Chapter 1

I walk down the streets that used to be crowded. Chicago is a silent place now. When I see what is left of the buildings, I want to scream, cry. But my tears have finally dried out. I look behind me. Ace has stopped walking and is now looking up at the sky. It's early morning and the sun has just set on the horizon. This morning, Ace and I decided to sneak out of the asylum to look for our home. It has been months since we've been there. Just after the purity war, the survivors were locked away in isolation cells. That was because the toxic gases could still infect our genes, as if that's worse than dying. Last week we finally moved tot the asylum, were we can actually go outside. I walk towards Ace. "Come, we should move on." He nods and lets me drag him with me. Tears do eventually come when we walk into our street. It seems such a long time ago, going to school and playing with friends. It has been five years before the beginning of the war. Three years before they last went to school. If everything would have stayed normal, she would've been a freshman in high school now. Ace has walked on to the first house in our street, Mrs. Peggy's house. We used to fear her when young. But when we got older, Ace started to visit her. I never really understood their connection, but she was always nice, in a weird way. He walks into the garden where they always worked. I walk towards him. He looks at me, tears in his eyes. "It's gone, it's all gone. Everything is gone." I take his hands and rub them with my finger. "Hey. Hey, look at me. I'm still here. It's going to be okay as long as we stick together." I say it more to myself then to him. He jerks his hands away. "But it's not okay. Look at this, Rain. Everyone's gone." I ignore his fierce reaction and wrap my arms around him. "I know. But there is always hope, always."

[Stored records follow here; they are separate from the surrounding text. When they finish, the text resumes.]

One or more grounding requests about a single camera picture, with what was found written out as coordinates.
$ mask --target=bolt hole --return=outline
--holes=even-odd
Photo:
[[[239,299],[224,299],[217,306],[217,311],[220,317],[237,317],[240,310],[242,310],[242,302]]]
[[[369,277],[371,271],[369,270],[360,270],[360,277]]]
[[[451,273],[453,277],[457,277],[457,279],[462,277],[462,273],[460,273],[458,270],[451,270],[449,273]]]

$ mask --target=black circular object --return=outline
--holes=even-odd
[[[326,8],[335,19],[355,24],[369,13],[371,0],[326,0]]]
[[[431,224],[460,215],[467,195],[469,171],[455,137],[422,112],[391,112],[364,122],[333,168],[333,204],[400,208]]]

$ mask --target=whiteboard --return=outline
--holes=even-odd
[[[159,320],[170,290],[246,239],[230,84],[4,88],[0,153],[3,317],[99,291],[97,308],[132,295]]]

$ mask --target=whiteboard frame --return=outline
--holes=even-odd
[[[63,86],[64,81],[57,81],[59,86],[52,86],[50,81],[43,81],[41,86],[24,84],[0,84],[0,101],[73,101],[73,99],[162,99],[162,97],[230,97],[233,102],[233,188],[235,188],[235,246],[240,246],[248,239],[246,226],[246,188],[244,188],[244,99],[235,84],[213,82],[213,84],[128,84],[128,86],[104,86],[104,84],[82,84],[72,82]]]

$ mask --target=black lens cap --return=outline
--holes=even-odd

We stand in front of our house in silence. We've stood here for at least five minutes now, like we're expecting the house to change back to its normal shape. Except it doesn't. The walls of the kitchen and the hall are still partly there. Even some pieces of glass are still in the place they're supposed to be. I try to move forward, it's hard. I walk toward the place where used to be the door. Inside, or what used to be inside, is a mess. I kneel and let my hands search through the pieces of brick and wood. I try to find anything that could let me remember my parents. There's not much, except old furniture and useless things, which I don't take. I walk on to the back of the house. Finally I see something in the middle of the big mess. A book. I wipe the dust of the cover and blow through the pages. A title becomes visible. And suddenly I recognize it. 'The perks of becoming an astronaut, by Grace Andrew.' My moms favorite. She always encourages us to read it, but I never did. I take the book in my arms and press it against my chest. Then I turn around and walk back to Ace.